José Maria Street fez um esquema relativo ao Tratado de Tordesilhas. Segundo esse esquema, o Tratado celebrado entre o rei de Portugal e de Espanha, seria herdado pelo sucessor. Depois de herdado, todos os reis espanhóis tornar-se-iam Condes da Flandres e Senhores da Holanda. Citando Grócio, afirmou que a Holanda deveria cumprir todos os tratados ou acórdãos independentemente das circunstâncias a fim de manter a paz desejada entre as nações. 
Respondendo ao argumento de Portugal, João Terrinha afirmou que qualquer estado que estivesse fora do Tratado não poderia ser afectado por ele. Afirmou também que a Holanda já não estava sobre o domínio espanhol e por isso não podia assumir aquilo que era atribuido a um estado antigo com um regime político diferente do seu. De seguida, apresentou o conceito de mar auto, surgido após a descoberta do caminho marítimo para o Brasil e índia. Apoiando-se neste conceito, João Terrinha alegou que o mar era impossível de dominar, sobretudo por um país tão pequeno que perdeu grande parte da sua força naval. Questionou também o facto de os portugueses exigirem o domínio exclusivo do comércio, dos mares e das ilhas por ocupação e acusou os portugueses de usarem a fé como argumento para exigir o domínio referido só para si.
Francisco Amaral clarificou a questão da ocupação, afirmando que para o exercício do direito de propriedade era necessária ocupação. Referiu também o conceito de usucapião e que o facto de os portugueses terem exercido, ao longo do tempo, a navegação e a exploração, deu-lhes direito de navegação exclusiva. Relativamente à parte da fé cristã, clarifica que desde o início, as explorações portuguesas foram financiadas pela ordem cristã, mas que a propagação da fé não se fazia sem meios. Por fim, criticou a obra de Grócio, afirmando não ter qualquer tipo de legitimidade, por se tratar de um produto pago por uma companhia privada que procurava encobrir um acto de pirataria.
Em resposta, Manuel Varela afirmou que os holandeses sempre respeitaram o direito dos portugueses, mas a partir do momento em que Portugal já não tinha poder naval e já não tinha hipótese de comerciar era impensável continuar a exigir o domínio exclusivo sobre o mar e o comércio. Afirmou também que a Holanda tinha todo o direito de comerciar com a Índia porque o mar era de todos. Acusou os portugueses de terem uma visão eurocêntrica e romanocêntrica da sociedade, ao exigirem todos os países tivesse de viver sobre a alçada da igreja católica.
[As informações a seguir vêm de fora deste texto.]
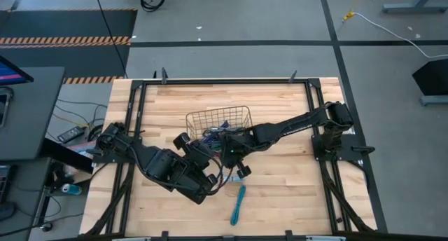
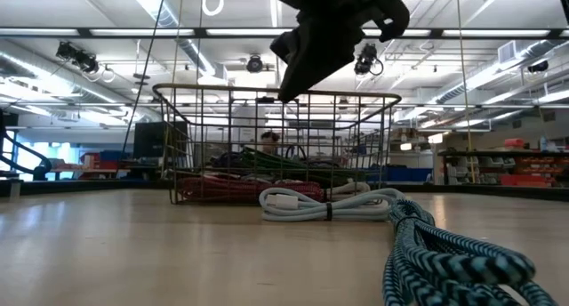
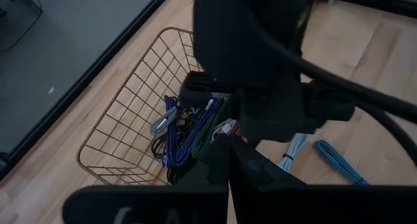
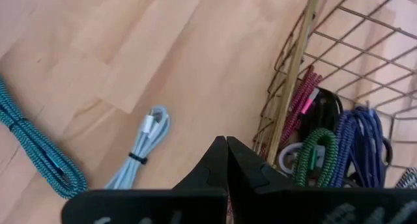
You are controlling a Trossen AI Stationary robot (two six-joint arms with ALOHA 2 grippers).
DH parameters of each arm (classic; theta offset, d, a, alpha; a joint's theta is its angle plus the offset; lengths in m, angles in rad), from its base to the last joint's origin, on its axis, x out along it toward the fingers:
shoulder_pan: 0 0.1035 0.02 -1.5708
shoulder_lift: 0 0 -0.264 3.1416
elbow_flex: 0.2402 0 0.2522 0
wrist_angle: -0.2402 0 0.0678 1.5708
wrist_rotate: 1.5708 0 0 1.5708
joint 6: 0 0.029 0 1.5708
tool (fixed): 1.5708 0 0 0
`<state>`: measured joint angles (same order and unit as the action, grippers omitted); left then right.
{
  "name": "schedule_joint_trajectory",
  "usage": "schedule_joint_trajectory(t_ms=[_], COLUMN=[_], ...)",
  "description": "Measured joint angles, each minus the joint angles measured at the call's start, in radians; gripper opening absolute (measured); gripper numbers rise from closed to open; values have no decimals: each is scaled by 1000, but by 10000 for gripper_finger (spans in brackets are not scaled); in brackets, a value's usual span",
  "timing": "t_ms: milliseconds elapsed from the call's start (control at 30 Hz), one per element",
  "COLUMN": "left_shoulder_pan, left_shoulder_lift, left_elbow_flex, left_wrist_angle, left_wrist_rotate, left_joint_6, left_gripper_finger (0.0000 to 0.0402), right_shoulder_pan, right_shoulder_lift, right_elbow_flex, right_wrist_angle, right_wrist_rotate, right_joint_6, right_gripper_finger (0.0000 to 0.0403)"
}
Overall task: Pick and place USB-C Cables
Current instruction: Adjust the gold wire basket, then put the light blue charger cable into the gold wire basket
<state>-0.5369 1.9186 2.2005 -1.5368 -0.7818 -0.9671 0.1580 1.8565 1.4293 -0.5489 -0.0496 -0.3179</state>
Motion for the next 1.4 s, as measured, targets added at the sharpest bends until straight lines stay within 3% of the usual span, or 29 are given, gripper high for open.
schedule_joint_trajectory(t_ms=[400, 633, 933, 1167, 1400], left_shoulder_pan=[-1, -2, -33, -39, 29], left_shoulder_lift=[0, 0, 10, 115, 197], left_elbow_flex=[0, 0, 2, 1, 0], left_wrist_angle=[-3, -2, 1, 33, 89], left_wrist_rotate=[0, 2, 92, 116, 271], left_joint_6=[-18, -18, -51, -51, 31], left_gripper_finger=[4, 6, 3, 17, 33], right_shoulder_pan=[-105, -91, 6, 34, 51], right_shoulder_lift=[0, -28, -326, -593, -776], right_elbow_flex=[0, 0, 0, 0, 0], right_wrist_angle=[10, 5, -18, -1, 48], right_wrist_rotate=[6, 9, 77, 130, 132], right_joint_6=[-41, -22, 93, 186, 191], right_gripper_finger=[0, 0, 0, 0, 0])
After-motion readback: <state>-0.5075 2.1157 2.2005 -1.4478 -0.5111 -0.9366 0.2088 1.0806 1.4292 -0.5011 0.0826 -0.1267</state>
Por fim, Francisco Amaral faz referência ao contexto da publicação da obra de Grócio. Foi uma obra que surgiu anonimamente num momento em que estava a ser negociado um tratado de paz entre a os rebeldes das Províncias Unidas e a Espanha, pois a Companhia Holandesa das Índias Orientais apenas queria ver salvaguardados os seus interesses.
No fim do debate, concluiu-se que ambos os lados teriam razão, mas que as suas teorias se apoiavam em paradigmas diferentes. Portugal baseou-se numa lógica Pré-Vestefália, tendo por base a autoridade papal que exercia poderes espirituais e temporais. A Holanda baseou-se numa lógica Pós-Vestefália baseada na igualdade dos Estados. 
Este debate foi fundamental porque, no seu decurso, foram apresentados acontecimentos históricos relevantes que viriam marcar a evolução do Direito Internacional Público: os descobrimentos portugueses e espanhóis e a afirmação dos estados soberanos.